Последняя реплика принадлежала профессору, — видимо, он считал, что таким образом сможет поставить Жук на место. И почему он вдруг «боится»?

Эверилл недолго гуляла одна. У нее тоже был свой поклонник среди пассажиров, он выслеживал ее и перехватывал у борта. Художник из Монреаля, за обедом он сидел напротив нее. Когда за первым обедом его спросили, какие картины он рисует, он сказал, что последней его работой была фигура девяти футов высотой, полностью замотанная бинтами, на которые нанесены цитаты из Декларации независимости США.

Как интересно, отозвались один-два вежливых американца, а художник ухмыльнулся: «Я очень рад, что вы так думаете».

— Но почему, — спросила Джанин, профессионально отреагировав на враждебность собеседника, как положено интервьюеру (доброта в голосе, особенно бодрая и вдвойне заинтересованная улыбка), — почему вы не использовали цитаты из какого-нибудь канадского текста?

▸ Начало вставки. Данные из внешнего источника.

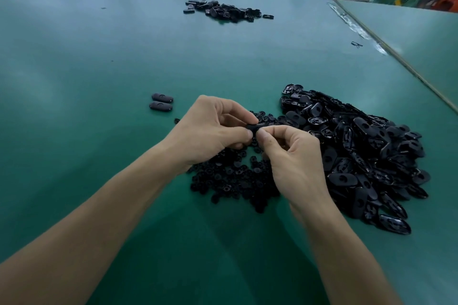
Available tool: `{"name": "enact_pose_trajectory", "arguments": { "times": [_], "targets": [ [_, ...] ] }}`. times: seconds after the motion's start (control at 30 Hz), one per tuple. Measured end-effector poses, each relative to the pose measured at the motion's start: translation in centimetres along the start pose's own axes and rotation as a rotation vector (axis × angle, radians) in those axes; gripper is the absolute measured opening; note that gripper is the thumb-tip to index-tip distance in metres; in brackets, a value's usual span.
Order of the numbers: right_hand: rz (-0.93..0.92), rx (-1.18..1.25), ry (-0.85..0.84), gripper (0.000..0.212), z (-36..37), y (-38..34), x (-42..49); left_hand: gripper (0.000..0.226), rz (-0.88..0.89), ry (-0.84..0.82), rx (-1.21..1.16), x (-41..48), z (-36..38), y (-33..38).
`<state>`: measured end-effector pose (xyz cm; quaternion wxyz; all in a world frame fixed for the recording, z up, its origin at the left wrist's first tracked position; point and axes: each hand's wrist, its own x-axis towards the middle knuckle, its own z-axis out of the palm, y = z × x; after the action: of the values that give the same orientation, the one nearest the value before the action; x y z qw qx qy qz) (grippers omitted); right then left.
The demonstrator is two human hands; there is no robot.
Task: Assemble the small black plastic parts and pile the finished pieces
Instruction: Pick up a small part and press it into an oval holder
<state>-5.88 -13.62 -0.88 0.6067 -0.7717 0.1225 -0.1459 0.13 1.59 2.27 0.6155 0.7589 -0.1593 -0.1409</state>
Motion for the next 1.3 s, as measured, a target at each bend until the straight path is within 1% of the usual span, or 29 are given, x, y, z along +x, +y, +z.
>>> {"name": "enact_pose_trajectory", "arguments": {
  "times": [0.13,0.23,0.3,0.47,0.57,0.67,0.8,0.97,1.03,1.13,1.2,1.3],
  "targets": [
    [-0.012,-0.07,0.074,0.01,0.2,0.0,-0.2,0.016,0.037,0.064,0.151,0.0,0.7,-0.5],
    [-0.114,-0.153,0.147,0.008,0.3,-0.3,-0.7,0.022,0.101,0.108,0.215,-0.1,1.4,-0.9],
    [-0.2,-0.214,0.17,0.006,0.5,-0.7,-1.0,0.022,0.12,0.128,0.21,0.0,1.6,-1.1],
    [-0.387,-0.384,0.163,0.017,1.0,-1.0,-1.6,0.014,0.116,0.132,0.132,0.4,1.1,-1.5],
    [-0.426,-0.397,0.138,0.02,1.3,-1.0,-1.8,0.019,0.112,0.113,0.091,0.6,0.7,-1.6],
    [-0.384,-0.326,0.105,0.019,1.0,-0.8,-1.5,0.02,0.089,0.081,0.059,0.8,0.3,-1.6],
    [-0.281,-0.216,0.087,0.02,0.3,-0.7,-0.8,0.02,0.046,-0.024,-0.007,0.7,-0.3,-1.3],
    [-0.072,0.029,-0.07,0.011,-0.5,-0.5,0.0,0.013,0.025,-0.094,0.0,0.6,-0.8,-0.9],
    [-0.038,0.081,-0.099,0.007,-0.7,-0.6,0.1,0.012,0.021,-0.112,0.002,0.6,-1.0,-0.7],
    [-0.009,0.176,-0.166,0.008,-1.0,-0.7,0.1,0.013,0.013,-0.127,-0.016,0.5,-1.2,-0.6],
    [-0.002,0.191,-0.174,0.008,-1.1,-0.8,0.0,0.014,0.011,-0.121,-0.022,0.5,-1.2,-0.7],
    [-0.006,0.125,-0.134,0.009,-1.0,-0.5,0.1,0.016,0.016,-0.11,0.002,0.5,-1.0,-0.9]
  ]
}}
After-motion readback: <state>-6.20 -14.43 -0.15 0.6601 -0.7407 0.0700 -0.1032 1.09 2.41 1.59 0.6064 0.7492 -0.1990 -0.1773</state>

— Да, я тоже хотела об этом спросить, — сказала Эверилл. Иногда она пыталась влезать в разговор таким способом — повторяя, как эхо, чужие слова или развивая чужие мысли. Обычно ничего хорошего из этого не выходило.

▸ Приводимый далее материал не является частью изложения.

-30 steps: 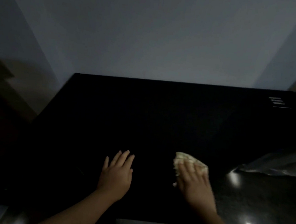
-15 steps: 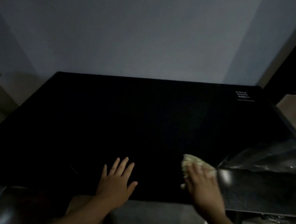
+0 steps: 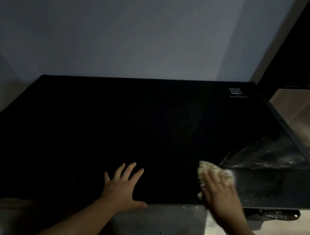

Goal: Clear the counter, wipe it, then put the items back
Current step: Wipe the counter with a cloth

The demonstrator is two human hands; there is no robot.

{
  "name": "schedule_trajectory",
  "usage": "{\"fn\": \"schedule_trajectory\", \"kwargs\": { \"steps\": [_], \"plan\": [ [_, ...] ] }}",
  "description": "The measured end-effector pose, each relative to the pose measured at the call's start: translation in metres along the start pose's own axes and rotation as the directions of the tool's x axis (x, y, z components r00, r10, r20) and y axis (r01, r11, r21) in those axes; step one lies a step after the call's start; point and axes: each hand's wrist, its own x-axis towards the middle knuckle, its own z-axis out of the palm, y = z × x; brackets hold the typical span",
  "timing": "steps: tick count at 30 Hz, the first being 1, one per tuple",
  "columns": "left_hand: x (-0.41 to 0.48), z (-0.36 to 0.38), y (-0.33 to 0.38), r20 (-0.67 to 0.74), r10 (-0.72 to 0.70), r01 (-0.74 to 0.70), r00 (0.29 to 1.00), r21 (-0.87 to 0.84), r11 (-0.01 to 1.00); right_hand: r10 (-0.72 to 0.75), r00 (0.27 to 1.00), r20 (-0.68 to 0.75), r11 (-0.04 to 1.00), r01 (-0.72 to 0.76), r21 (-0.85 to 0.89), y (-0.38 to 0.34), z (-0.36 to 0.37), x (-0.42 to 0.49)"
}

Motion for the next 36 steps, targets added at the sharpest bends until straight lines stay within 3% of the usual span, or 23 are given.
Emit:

Канадские цитаты оказались для художника больным местом. Критики клевали его именно за это, обвиняя в недостаточном патриотизме и упустив именно то, что он пытался выразить. Он игнорировал Джанин, но последовал за Эверилл, когда она вышла из-за стола, и метал громы и молнии в ее адрес — в течение нескольких часов, как ей показалось, — в ходе этого занятия влюбившись в нее по уши. На следующее утро он дожидался Эверилл у столовой, чтобы войти вместе с ней, а потом спросил, позировала ли она когда-нибудь художникам.